COMEÇA A FESTA DOS 100 ANOS DE MÁRIO LAGO

Perdidas no século 20, dez canções carnavalescas de Mário Lago com os parceiros Braguinha, Custódio Mesquita, Benedito Lacerda, Chocolate e Roberto Roberti foram resgatadas para os festejos do centenário de seu nascimento.

ROBERTA PENNAFORT / RIO, O Estado de S.Paulo

26 de novembro de 2011 | 03h06

A data é hoje, mas o projeto Mário Lago, Homem do Século 20 - tocado por seus filhos e inclui exposição, reedições de livros, shows, uma peça de teatro e um documentário -, estende-se até o fim de 2012, quando se completam dez anos de sua morte. Em São Paulo, as comemorações começam no dia 2 com o projeto O Autor na Praça, na Biblioteca Alceu Amoroso Lima, com exibição de vídeos, leituras de textos e poemas e música.

Em janeiro, no Rio, sai o CD Folias do Lago, com participação, entre outros, de Ney Matogrosso, Roberta Sá, Eduardo Dusek, Áurea Martins, Marcos Sacramento e Pedro Miranda, sobre a base instrumental do Cordão de Boitatá. O único clássico é Aurora (Lago/Roberto Roberti). Arranjadas por um time de especialistas, as outras faixas são músicas sem a dimensão de uma Ai, Que Saudades da Amélia ou Atire a Primeira Pedra (as duas com Ataulfo Alves). Décadas depois, soam como inéditas.

Eu Quero Ver É a Pé, parceria com Roberto Roberti, acabou esmagada em 1941 por Alalaô (Nássara/Haroldo Lobo), uma das marchas mais populares de todos os tempos, diz Mariozinho Lago (Filho), à frente do projeto. Braço É Braço, homenagem ao Cordão da Bola Preta, instituição do carnaval do Rio desde 1918, é dos anos 30, mas a melodia de Nelson Barbosa se extraviou, e Kelly fez nova recentemente. "Não tem nenhuma música mais ou menos", promete Kiko Horta, um dos arranjadores.

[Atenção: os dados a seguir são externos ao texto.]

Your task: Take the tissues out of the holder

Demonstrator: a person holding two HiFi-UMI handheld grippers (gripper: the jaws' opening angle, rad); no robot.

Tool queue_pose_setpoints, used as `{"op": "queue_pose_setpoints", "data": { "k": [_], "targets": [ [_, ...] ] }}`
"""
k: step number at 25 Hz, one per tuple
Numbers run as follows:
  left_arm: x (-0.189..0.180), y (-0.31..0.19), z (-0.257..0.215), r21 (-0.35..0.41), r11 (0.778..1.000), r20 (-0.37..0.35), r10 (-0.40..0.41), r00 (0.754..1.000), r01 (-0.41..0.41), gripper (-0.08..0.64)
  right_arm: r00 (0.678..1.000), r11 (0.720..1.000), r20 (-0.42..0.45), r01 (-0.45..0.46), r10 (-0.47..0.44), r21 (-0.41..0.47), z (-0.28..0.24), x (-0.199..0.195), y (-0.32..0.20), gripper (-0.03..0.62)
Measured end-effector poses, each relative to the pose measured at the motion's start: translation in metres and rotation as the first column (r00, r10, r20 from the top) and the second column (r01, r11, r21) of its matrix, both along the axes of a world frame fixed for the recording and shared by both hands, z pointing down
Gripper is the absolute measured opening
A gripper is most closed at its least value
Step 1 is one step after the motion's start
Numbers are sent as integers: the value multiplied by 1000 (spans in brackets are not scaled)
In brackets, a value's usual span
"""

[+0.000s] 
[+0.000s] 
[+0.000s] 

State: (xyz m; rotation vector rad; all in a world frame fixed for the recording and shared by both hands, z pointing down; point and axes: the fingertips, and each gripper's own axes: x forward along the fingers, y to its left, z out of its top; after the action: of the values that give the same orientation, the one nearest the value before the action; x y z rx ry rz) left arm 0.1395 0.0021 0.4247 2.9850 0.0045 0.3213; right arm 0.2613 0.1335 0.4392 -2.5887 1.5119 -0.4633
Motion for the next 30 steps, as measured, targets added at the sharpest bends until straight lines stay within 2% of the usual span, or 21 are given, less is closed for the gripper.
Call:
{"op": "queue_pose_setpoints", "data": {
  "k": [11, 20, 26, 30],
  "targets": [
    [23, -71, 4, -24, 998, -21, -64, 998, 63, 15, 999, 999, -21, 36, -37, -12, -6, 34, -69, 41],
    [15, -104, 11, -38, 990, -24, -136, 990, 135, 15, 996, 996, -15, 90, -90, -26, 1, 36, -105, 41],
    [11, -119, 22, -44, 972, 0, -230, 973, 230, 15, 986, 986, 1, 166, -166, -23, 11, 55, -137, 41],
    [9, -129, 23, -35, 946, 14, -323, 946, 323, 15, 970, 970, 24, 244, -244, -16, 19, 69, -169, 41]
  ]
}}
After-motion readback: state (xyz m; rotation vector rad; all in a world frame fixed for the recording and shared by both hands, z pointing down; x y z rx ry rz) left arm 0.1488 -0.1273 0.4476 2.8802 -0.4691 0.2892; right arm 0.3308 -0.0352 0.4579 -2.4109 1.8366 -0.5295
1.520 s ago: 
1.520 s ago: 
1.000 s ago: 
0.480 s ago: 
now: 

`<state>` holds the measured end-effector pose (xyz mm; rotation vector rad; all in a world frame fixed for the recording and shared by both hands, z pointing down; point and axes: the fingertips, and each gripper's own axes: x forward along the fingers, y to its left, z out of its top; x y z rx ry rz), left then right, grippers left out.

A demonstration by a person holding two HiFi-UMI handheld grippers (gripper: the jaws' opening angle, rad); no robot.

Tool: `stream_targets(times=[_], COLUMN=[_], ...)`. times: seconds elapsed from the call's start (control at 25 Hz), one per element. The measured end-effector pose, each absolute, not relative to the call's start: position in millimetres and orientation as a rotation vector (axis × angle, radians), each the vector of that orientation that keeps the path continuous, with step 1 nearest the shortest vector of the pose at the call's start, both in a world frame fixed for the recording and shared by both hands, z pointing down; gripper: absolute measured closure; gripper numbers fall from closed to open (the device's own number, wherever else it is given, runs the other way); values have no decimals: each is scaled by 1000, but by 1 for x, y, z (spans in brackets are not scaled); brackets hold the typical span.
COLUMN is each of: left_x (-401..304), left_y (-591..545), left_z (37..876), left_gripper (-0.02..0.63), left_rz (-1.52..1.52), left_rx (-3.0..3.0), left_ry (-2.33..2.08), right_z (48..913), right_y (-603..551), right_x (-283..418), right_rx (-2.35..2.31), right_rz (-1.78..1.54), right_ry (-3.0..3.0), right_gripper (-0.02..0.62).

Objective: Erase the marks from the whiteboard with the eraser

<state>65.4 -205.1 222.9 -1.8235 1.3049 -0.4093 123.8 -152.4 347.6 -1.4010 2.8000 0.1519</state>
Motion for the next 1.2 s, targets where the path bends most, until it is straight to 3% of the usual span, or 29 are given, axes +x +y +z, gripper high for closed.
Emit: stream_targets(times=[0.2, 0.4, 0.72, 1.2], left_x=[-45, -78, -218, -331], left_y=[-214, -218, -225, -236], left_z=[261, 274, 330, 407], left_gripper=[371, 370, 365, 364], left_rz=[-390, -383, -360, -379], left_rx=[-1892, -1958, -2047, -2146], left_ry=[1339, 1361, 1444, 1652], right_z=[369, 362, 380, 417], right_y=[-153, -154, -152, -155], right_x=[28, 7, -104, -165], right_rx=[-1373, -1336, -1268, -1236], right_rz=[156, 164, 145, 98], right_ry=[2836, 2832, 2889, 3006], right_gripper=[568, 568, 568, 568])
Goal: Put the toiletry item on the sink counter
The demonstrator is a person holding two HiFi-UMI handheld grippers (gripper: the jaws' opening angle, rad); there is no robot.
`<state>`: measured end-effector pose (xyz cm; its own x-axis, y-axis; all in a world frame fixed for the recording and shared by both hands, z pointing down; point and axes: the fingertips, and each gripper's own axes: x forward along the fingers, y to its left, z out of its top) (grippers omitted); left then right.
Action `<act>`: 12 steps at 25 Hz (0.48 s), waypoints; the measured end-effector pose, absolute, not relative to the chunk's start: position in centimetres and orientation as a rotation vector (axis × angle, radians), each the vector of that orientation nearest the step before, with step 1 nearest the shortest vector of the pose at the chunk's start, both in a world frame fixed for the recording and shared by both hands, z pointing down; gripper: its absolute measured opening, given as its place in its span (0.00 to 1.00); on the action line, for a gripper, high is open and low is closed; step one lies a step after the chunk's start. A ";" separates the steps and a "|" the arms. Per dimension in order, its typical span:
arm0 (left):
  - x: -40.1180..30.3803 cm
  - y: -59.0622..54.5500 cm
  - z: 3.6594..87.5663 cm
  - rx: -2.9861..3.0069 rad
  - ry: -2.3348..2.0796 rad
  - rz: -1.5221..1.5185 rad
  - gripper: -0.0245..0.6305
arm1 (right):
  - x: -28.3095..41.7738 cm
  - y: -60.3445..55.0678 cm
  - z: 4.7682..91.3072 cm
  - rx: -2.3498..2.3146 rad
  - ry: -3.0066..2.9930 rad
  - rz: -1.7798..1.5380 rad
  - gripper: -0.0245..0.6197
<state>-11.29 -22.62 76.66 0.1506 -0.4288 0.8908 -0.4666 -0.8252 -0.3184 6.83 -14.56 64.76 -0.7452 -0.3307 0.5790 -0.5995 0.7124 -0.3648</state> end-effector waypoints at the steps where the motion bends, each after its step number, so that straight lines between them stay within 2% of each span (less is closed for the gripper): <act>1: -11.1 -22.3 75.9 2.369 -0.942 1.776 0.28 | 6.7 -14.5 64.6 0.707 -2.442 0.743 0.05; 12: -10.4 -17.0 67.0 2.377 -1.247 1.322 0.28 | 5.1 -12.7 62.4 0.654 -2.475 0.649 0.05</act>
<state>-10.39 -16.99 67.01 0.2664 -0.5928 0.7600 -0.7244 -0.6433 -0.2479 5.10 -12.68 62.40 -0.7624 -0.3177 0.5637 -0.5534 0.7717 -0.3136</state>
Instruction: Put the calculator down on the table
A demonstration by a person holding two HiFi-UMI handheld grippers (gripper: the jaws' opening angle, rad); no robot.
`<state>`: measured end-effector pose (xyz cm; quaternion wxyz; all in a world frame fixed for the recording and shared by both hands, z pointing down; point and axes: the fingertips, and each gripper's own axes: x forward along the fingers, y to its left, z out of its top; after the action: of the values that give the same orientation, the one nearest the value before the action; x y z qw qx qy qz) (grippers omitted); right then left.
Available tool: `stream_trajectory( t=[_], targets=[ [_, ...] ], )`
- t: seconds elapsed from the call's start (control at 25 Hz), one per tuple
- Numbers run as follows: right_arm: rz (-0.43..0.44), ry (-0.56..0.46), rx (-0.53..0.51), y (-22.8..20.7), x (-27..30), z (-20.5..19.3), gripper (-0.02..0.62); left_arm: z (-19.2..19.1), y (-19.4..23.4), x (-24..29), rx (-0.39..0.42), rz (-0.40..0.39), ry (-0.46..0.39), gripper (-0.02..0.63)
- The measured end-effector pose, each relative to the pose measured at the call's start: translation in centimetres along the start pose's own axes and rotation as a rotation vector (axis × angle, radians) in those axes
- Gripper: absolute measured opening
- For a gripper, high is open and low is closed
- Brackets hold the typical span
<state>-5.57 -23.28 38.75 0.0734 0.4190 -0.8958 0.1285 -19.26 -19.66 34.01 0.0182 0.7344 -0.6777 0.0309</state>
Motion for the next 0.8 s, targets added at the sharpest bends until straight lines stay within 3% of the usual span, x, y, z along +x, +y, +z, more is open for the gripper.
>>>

Com pré-lançamento num baile carnavalesco hoje, na sede do Cordão da Bola Preta, no centro do Rio, às 21 horas, o CD, assim como a reimpressão do livro de memórias Na Rolança do Tempo, da década de 70, e o seminário Mário Lago: Síntese de Um Século, realizado pelo Museu da Imagem e do Som e a Casa de Rui Barbosa, constituem a primeira parte do projeto a sair do papel. "No horizonte finquei seta", escreveu Lago, agora homem também do século 21.

O ponto de partida oficial foi a festa no clube amado por Lago, o Fluminense, ontem, com a presença de artistas também tricolores, como Cristina Buarque (o irmão, Chico, telefonou dizendo que não participaria por estar na Europa), Delcio Carvalho e Wilson Moreira.

"Era um projeto suicida, mas vamos fazer tudo. O mais difícil será a peça de teatro (Foru Quatru Tiradente na Conjuração Baiana). Mas todo mundo que se comprometeu está dizendo: se tiver dinheiro, ótimo; se não tiver, tudo bem. É uma insanidade geral", brinca Mariozinho. Ele calculou o investimento em R$ 4 milhões, valor que ainda tenta captar. Só o documentário sobre Lago, a cargo de Marco Abujamra, foi orçado em R$ 900 mil.

O Arquivo Nacional, que guarda seu acervo, fará uma mostra entre março e maio. A série de 30 shows pelo Estado do Rio, com repertório de Lago e Cristina Buarque e o grupo Tempero Carioca na linha de frente, deve ocorrer entre maio e julho de 2012. Joyce e Delcio já fizeram melodias para poemas inéditos que entrarão em outro CD. Lago terá ainda outros parceiros de peso, como Caetano Veloso, Arnaldo Antunes e Mart'nália.